> [Instructions to follow] Lines to return, exactly: from the line with "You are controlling" to the line with "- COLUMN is" in the entries below, both included.

> [Exercise inputs]

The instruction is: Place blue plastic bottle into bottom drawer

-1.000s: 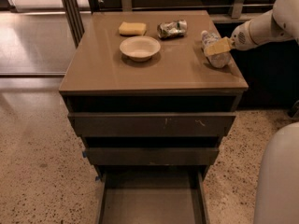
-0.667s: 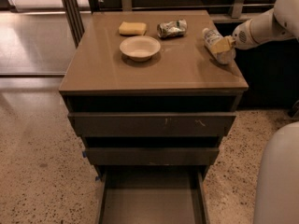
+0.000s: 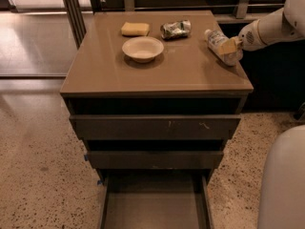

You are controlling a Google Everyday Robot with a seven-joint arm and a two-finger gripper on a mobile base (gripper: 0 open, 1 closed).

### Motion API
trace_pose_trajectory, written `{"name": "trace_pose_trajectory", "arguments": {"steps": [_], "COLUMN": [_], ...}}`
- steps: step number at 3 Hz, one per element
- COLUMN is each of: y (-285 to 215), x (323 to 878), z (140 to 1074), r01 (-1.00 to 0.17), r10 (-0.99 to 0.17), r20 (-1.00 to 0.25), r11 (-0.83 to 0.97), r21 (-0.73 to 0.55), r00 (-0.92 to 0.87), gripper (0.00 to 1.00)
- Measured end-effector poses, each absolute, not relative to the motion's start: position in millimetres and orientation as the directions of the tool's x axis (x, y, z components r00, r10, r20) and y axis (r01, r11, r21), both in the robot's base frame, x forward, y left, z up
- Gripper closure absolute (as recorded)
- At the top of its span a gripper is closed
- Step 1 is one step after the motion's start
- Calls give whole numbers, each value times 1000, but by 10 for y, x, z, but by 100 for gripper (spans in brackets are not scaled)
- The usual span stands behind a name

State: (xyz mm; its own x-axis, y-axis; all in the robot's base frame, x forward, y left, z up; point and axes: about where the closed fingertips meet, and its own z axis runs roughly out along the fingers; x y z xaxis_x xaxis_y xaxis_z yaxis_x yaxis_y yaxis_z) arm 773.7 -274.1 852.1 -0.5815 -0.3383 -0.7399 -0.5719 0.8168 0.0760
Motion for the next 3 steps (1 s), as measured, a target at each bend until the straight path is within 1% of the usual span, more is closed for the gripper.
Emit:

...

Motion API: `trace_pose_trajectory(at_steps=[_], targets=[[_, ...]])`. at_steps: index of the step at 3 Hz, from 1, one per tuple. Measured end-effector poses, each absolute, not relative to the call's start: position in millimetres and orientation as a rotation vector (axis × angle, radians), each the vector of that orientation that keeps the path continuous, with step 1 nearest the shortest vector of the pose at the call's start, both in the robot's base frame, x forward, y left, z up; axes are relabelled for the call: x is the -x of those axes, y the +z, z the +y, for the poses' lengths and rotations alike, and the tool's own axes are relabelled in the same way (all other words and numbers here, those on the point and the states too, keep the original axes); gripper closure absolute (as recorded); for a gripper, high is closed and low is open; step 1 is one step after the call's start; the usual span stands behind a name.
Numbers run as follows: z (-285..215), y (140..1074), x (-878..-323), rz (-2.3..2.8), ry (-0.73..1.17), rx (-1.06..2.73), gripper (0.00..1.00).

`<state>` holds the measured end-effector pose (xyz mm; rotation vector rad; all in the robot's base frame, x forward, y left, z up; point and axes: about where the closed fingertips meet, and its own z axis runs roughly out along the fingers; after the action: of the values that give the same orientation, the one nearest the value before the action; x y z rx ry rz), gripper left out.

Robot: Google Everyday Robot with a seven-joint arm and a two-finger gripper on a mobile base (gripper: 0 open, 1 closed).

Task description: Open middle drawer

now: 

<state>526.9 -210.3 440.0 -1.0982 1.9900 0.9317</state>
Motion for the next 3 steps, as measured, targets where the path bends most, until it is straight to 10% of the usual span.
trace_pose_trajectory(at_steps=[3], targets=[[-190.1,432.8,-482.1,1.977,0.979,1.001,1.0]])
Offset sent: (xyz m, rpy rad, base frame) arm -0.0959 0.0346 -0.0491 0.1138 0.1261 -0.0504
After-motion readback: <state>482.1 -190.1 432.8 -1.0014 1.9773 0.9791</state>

> [Answer to this problem]
You are controlling a Google Everyday Robot with a seven-joint arm and a two-finger gripper on a mobile base (gripper: 0 open, 1 closed).

### Motion API
trace_pose_trajectory, written `{"name": "trace_pose_trajectory", "arguments": {"steps": [_], "COLUMN": [_], ...}}`
- steps: step number at 3 Hz, one per element
- COLUMN is each of: y (-285 to 215), x (323 to 878), z (140 to 1074), r01 (-1.00 to 0.17), r10 (-0.99 to 0.17), r20 (-1.00 to 0.25), r11 (-0.83 to 0.97), r21 (-0.73 to 0.55), r00 (-0.92 to 0.87), gripper (0.00 to 1.00)

Nothing further remains for this exercise.